Bueno, estoy de acuerdo con él. No sé mucho de arte, pero sé cuando veo algo bueno.
Lestat de Lioncourt
Siempre he reconocido que la vida está
basada en números y los números logran formar conceptos matemáticos
que influyen en el arte. No hay nada más natural que el arte y los
números. La naturaleza está llena de grandes fenómenos artísticos
que conmueven nuestras almas. Soy capaz de reconocer la belleza
cuando la veo. Incluso en mitad de los grandes desastres soy capaz de
palparla, observarla y sentirla en el fondo de mi alma. Mi corazón
palpita cuando contemplo algo inusualmente bello o prodigioso.
Durante muchos años pensé que el arte
estaba vinculado a los museos, pues allí podían conservar y exponer
a los más grandes pintores, fotógrafos, escultores e incluso
diseñadores de moda. Existen museos de objetos que revolucionaron la
vida y el concepto de belleza como los museos de relojes antiguos, de
huevos de fabergé, automóviles o hermosas cajas musicales.

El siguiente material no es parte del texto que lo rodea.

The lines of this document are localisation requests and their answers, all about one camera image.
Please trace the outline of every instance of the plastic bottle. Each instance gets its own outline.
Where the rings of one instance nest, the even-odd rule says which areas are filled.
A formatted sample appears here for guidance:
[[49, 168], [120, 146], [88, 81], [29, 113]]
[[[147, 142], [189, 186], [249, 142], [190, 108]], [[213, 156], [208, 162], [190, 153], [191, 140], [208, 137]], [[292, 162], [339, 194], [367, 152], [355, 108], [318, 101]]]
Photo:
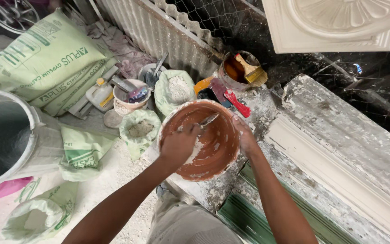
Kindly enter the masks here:
[[114, 104], [114, 94], [112, 86], [105, 82], [103, 78], [99, 78], [96, 84], [85, 93], [87, 99], [102, 113], [110, 110]]

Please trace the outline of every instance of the red handle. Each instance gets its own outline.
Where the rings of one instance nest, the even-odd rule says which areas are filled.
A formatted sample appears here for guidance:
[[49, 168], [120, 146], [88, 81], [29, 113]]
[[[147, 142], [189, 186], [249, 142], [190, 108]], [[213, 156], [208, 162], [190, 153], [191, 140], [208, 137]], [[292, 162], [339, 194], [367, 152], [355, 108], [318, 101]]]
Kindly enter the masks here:
[[240, 111], [240, 113], [243, 115], [243, 117], [247, 118], [249, 115], [251, 115], [251, 109], [239, 101], [237, 101], [236, 95], [234, 94], [233, 90], [228, 89], [225, 91], [224, 96], [230, 100], [230, 102], [236, 106], [236, 108]]

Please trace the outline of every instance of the pants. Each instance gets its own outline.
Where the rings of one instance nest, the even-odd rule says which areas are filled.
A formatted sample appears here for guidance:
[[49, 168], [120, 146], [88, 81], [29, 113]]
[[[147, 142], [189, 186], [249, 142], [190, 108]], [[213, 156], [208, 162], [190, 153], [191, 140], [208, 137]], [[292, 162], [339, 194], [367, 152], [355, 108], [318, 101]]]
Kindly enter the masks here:
[[243, 244], [201, 206], [181, 202], [165, 191], [154, 207], [148, 244]]

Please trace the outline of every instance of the person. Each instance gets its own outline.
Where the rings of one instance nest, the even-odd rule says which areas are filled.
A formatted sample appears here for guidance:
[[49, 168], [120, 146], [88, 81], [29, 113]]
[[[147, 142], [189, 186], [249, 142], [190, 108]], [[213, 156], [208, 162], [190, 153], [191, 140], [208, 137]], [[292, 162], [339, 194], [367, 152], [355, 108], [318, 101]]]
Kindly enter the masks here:
[[[248, 125], [237, 115], [233, 124], [241, 131], [240, 147], [255, 175], [267, 221], [278, 244], [318, 243], [310, 225], [279, 183]], [[174, 173], [192, 154], [201, 132], [186, 126], [164, 139], [159, 158], [126, 185], [89, 212], [67, 235], [63, 244], [110, 243], [143, 200]], [[241, 244], [240, 238], [201, 206], [187, 205], [162, 190], [155, 206], [149, 244]]]

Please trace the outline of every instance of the yellow paint brush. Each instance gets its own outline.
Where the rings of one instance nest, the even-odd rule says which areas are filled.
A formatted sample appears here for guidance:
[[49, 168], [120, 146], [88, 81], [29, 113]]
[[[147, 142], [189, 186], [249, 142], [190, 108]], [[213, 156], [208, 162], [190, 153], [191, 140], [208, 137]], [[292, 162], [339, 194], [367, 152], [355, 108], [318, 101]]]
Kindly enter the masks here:
[[248, 64], [240, 53], [236, 54], [234, 58], [243, 66], [245, 69], [245, 79], [248, 81], [250, 86], [261, 86], [267, 81], [267, 73], [261, 68], [261, 66], [252, 66]]

Contemplas historia, pero también el idilio con lo perfecto más
allá de su función básica.
En estos días he decidido acudir a una
exposición de “Arte Moderno”. Pensé que encontraría grandes
influencias que me harían revivir la magia del arte y lograrían que
probase nuevas técnicas. No obstante he visto cosas absurdas como
basura regada por el suelo convertida en arte, sillas simples de
plástico colgadas del techo representando la soledad o vasos de agua
convertidos en obras emblemáticas. Ya no sabes si estás ante un
objeto abandonado en mitad de la sala o realmente algo hecho a
propósito.
Ayer me puse mi mejor traje, aunque
siento que sigue siendo ropa bárbara y no me acostumbro a llevar
pantalones, para pasear por una galería de arte muy cercana a la
vivienda que ahora ocupo. Pensé que encontraría algún lienzo que
me conmoviera. Si bien, sólo encontré objetos sin forma y
fotografías mil veces reproducidas en cualquier otra parte. No hallé
el alma de artista, salvo si el alma se compone del dinero que cuesta
un jarrón inservible.
Por eso me marché indignado. Eché a
caminar por las calles más céntricas y acabé, no sé como todavía,
por uno de los barrios más empobrecidos. Hay numerosas casas
abandonadas, una vieja fábrica destartalada que antes producía
cartones y embalajes de gran calidad, y me detuve frente a un enorme
muro. Había color, pasión en cada forma, y rostros de distintos
rasgos con ojos profundos así como frases motivadoras. Me quedé
asombrado. Contemplé la belleza de frente sin tener que pagar un
sólo dólar. Mis manos temblaron y mi corazón se llenó de una
excitación insana. Artistas callejeros, que suelen ser llamados
vándalos por injustos y estúpidos que no ven más allá que un
spray sobre un muro, me demostraron que ya el arte no se halla en los
museos y que debe vivirse. Hacemos mal en guardar o refugiar el arte
para que sea inmortal, cuando si realmente merece la pena ser
conservado lo haremos. El arte debe vivirse, debe sentirse, debe
fluir de forma natural y no tiene precio.